### What the exercise asks
Among the entries below, count the lines containing the string "small". Only the count is needed.

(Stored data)

*****

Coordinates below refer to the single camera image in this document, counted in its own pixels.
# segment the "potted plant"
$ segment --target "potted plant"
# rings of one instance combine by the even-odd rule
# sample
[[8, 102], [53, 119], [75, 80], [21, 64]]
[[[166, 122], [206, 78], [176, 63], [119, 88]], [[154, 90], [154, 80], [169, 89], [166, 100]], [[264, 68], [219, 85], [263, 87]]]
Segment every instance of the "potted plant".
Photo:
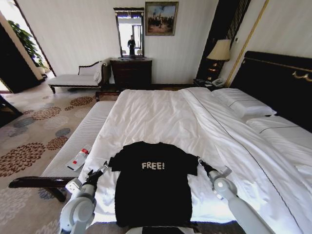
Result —
[[40, 54], [38, 54], [35, 44], [30, 40], [30, 38], [32, 38], [33, 36], [27, 33], [25, 30], [21, 29], [18, 23], [14, 23], [11, 20], [8, 20], [8, 22], [13, 28], [16, 36], [18, 36], [19, 40], [21, 41], [22, 45], [24, 46], [25, 50], [29, 54], [36, 67], [38, 67], [40, 73], [44, 74], [44, 69], [46, 67], [43, 65], [42, 57], [40, 56]]

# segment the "small bottle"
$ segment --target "small bottle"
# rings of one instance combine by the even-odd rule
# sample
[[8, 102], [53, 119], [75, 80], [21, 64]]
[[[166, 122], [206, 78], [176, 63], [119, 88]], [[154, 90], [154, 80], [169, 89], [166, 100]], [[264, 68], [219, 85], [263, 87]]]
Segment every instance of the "small bottle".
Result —
[[76, 155], [75, 160], [73, 161], [73, 164], [82, 165], [87, 159], [88, 154], [91, 151], [92, 146], [91, 145], [85, 145], [82, 150]]

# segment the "white pillow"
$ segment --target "white pillow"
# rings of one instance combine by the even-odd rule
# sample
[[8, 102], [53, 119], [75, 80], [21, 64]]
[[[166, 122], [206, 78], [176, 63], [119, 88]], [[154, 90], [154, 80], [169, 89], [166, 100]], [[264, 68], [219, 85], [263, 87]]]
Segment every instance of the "white pillow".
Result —
[[276, 111], [239, 89], [218, 89], [213, 95], [230, 107], [240, 118], [275, 115]]
[[97, 64], [97, 69], [96, 69], [96, 72], [94, 73], [94, 76], [93, 76], [93, 80], [96, 81], [97, 83], [99, 83], [101, 81], [101, 78], [102, 78], [102, 64], [103, 64], [102, 61], [100, 61]]
[[312, 185], [312, 133], [280, 117], [262, 117], [246, 122], [265, 138]]

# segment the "bench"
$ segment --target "bench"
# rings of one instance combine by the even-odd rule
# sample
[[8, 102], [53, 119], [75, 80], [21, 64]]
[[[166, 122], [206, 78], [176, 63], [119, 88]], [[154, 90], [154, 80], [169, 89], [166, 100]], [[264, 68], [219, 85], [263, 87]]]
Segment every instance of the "bench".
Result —
[[114, 103], [115, 101], [97, 102], [41, 176], [16, 178], [9, 184], [9, 188], [45, 188], [59, 201], [64, 202], [66, 197], [59, 189], [78, 177], [82, 169], [80, 167], [74, 172], [65, 166], [66, 163], [75, 157], [83, 146], [93, 145]]
[[109, 59], [106, 59], [88, 66], [79, 66], [78, 75], [65, 74], [54, 77], [48, 81], [48, 85], [54, 94], [55, 87], [99, 88], [103, 90], [110, 77], [111, 65]]

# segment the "patterned carpet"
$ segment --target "patterned carpet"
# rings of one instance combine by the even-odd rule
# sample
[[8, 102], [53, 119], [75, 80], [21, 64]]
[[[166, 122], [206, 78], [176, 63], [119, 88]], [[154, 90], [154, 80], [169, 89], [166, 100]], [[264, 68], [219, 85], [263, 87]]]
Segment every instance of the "patterned carpet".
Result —
[[[23, 115], [0, 128], [0, 233], [56, 234], [65, 203], [44, 189], [9, 189], [21, 176], [39, 176], [95, 104], [95, 90], [56, 88], [44, 82], [19, 94], [2, 95]], [[101, 96], [116, 100], [117, 96]], [[198, 225], [203, 234], [243, 233], [237, 223]], [[115, 223], [96, 224], [86, 233], [124, 234]]]

*****

### Task answer
3